Oggi alle 18.30, al cinema David per la rassegna Tolmezzo Vie dei Libri, lo scrittore cagliaritano Piergiorgio Pulixi incontrerà il pubblico insieme ad Alberto Garlini per presentare il nuovo thriller «Il nido del corvo» pubblicato da Feltrinelli.
Il romanzo prende avvio dalla scomparsa di Angela Floris nella Penisola del Sinis: dopo sei mesi di indagini senza esito, il cellulare della giovane si riaccende improvvisamente, riaprendo il caso e offrendo allo scrittore l’occasione di indagare paure e responsabilità condivise.
Il libro è dedicato a Carlo Lucarelli e segue la vittoria del Premio Scerbanenco 2019; Pulixi ricorda che «Scerbanenco è considerato il padre del noir italiano e credo che il ruolo gli spetti pienamente».
A guidare l’inchiesta sono i nuovi personaggi Daniel Corvo e Viola Zardi, parte di un “universo narrativo condiviso” che potrebbe incrociare altre storie future.
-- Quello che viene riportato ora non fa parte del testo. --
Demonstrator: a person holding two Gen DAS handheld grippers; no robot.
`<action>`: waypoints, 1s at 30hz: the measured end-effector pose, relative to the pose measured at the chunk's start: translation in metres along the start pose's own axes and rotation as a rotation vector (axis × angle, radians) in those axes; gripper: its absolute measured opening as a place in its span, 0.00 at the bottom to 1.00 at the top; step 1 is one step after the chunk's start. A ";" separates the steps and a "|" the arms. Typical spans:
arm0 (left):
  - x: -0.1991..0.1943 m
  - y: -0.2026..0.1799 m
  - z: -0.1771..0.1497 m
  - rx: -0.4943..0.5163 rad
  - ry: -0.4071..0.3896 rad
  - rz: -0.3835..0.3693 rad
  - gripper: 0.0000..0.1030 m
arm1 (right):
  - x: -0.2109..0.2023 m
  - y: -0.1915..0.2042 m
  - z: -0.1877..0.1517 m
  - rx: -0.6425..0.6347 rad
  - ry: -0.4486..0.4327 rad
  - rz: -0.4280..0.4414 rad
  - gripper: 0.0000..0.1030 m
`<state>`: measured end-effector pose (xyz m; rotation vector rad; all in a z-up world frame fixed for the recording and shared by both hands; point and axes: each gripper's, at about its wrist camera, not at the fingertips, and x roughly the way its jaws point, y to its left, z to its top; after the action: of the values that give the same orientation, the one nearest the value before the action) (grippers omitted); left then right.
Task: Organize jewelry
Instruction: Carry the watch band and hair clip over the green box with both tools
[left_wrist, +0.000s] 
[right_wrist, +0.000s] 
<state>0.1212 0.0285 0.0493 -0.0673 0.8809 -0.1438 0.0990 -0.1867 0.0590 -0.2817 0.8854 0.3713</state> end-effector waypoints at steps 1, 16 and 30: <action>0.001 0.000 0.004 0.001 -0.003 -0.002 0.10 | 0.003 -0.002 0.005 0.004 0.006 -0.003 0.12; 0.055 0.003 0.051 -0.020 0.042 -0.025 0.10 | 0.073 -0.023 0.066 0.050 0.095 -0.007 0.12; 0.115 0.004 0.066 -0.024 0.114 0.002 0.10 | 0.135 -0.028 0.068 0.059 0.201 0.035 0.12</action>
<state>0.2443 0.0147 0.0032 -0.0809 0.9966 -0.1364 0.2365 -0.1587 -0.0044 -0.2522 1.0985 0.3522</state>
Ancora una volta la Sardegna si conferma coprotagonista grazie alla varietà di paesaggi e culture che, secondo l’autore, favoriscono il coinvolgimento dei lettori.
L’attenzione di Pulixi resta rivolta alle cause del delitto: l’assassino, afflitto da una parafilia, trasforma la morte in un’ossessione per la “mano femminile perfetta”, metafora dell’odierna ricerca patologica della perfezione estetica.
Per costruire la trama, lo scrittore parte sempre da vittima e colpevole, seguendo il metodo di Agatha Christie e lavorando a ritroso per garantire coerenza e depistaggi credibili.
Interrogato sull’intelligenza artificiale, Pulixi riconosce che potrebbe rivelarsi una minaccia o un’opportunità, ma ritiene prematuro valutarne l’impatto sulla creatività.